_PROBLEM DESCRIPTION_: In the listing below, which lines contain the string "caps"? Copy them all.

_DATA EXTRACT_:
★ ★ ★ ★

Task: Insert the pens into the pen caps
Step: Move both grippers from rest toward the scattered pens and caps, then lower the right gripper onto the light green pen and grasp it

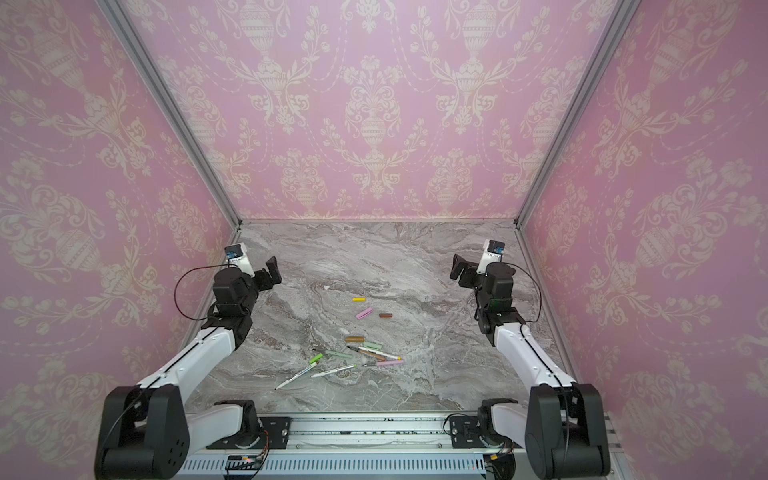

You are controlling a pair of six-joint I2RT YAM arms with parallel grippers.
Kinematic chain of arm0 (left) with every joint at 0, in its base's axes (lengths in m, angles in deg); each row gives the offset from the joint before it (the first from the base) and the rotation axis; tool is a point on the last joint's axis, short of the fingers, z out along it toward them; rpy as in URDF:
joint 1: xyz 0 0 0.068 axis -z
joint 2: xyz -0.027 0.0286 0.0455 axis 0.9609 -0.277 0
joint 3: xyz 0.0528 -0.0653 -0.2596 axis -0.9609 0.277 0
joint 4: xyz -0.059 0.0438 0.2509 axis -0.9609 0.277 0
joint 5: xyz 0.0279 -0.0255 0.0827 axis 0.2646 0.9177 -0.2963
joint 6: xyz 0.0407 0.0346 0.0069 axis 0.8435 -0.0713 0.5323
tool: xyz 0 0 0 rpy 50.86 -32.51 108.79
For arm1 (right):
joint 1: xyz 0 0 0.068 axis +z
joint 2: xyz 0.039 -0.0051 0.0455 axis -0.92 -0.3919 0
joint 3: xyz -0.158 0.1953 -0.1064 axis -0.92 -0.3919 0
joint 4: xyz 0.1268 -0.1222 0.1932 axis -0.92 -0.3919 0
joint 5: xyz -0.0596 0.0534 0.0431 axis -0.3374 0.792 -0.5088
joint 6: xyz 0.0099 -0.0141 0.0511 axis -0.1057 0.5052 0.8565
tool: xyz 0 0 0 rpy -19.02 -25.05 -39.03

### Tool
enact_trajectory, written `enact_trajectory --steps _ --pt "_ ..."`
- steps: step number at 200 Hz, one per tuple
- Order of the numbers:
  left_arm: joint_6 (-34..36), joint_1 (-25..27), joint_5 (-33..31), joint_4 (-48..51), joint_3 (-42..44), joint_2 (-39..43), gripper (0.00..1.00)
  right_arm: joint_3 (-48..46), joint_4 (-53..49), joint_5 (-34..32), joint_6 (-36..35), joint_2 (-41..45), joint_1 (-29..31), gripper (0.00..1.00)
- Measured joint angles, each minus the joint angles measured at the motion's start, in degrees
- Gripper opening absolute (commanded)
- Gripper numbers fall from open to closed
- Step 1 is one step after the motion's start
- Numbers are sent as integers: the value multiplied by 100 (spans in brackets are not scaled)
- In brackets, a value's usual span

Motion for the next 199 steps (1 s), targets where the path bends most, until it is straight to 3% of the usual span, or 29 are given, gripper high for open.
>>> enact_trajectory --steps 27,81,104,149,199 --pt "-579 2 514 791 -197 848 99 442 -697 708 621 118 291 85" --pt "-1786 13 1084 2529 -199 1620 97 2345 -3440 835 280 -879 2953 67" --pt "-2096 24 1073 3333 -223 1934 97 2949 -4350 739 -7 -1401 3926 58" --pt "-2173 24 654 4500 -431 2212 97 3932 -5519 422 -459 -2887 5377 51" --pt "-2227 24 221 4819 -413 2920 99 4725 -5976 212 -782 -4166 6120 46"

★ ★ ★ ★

_YOUR RESPONSE_:
Task: Insert the pens into the pen caps
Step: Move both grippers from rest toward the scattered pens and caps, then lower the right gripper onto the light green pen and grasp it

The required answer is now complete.